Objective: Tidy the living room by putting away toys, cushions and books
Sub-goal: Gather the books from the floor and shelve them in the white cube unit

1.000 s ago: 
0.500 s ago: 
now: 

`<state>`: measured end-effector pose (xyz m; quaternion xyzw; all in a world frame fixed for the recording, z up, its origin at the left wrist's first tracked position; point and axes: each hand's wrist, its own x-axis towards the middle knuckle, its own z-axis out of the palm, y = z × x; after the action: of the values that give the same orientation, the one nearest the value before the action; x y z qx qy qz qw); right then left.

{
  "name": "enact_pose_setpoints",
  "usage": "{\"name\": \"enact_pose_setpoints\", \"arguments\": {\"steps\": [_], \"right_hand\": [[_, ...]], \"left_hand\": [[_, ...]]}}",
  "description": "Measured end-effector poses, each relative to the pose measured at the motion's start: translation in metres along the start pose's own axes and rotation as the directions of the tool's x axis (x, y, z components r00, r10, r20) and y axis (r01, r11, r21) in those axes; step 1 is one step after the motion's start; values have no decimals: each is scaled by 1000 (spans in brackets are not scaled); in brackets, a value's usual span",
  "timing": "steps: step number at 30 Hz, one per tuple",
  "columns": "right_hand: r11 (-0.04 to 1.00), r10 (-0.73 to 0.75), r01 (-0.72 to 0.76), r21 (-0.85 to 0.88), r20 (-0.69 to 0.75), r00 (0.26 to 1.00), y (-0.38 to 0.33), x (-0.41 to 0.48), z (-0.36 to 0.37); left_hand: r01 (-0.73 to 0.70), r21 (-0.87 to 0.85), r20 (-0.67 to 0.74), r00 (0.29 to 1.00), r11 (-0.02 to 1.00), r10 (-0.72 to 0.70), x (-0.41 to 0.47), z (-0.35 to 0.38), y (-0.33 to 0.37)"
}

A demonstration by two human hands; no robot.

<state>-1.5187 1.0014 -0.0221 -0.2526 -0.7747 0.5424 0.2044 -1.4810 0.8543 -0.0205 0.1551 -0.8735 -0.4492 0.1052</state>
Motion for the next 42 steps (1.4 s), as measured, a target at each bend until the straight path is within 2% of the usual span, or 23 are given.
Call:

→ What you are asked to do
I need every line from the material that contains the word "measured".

→ Result of the task
`<state>`: measured end-effector pose (xyz m; quaternion xyzw; all in a world frame fixed for the recording, z up, its origin at the left wrist's first tracked position; point and axes: each hand's wrist, its own x-axis towards the middle knuckle, its own z-axis out of the palm, y = z × x; after the action: of the values that give the same orientation, the one nearest the value before the action; x y z qx qy qz qw); right then left.
  "description": "Measured end-effector poses, each relative to the pose measured at the motion's start: translation in metres along the start pose's own axes and rotation as the directions of the tool's x axis (x, y, z components r00, r10, r20) and y axis (r01, r11, r21) in those axes; step 1 is one step after the motion's start; values have no decimals: each is scaled by 1000 (spans in brackets are not scaled); in brackets, a value's usual span",
Motion for the next 42 steps (1.4 s), as measured, a target at each bend until the straight path is within 2% of the usual span, or 23 are given.

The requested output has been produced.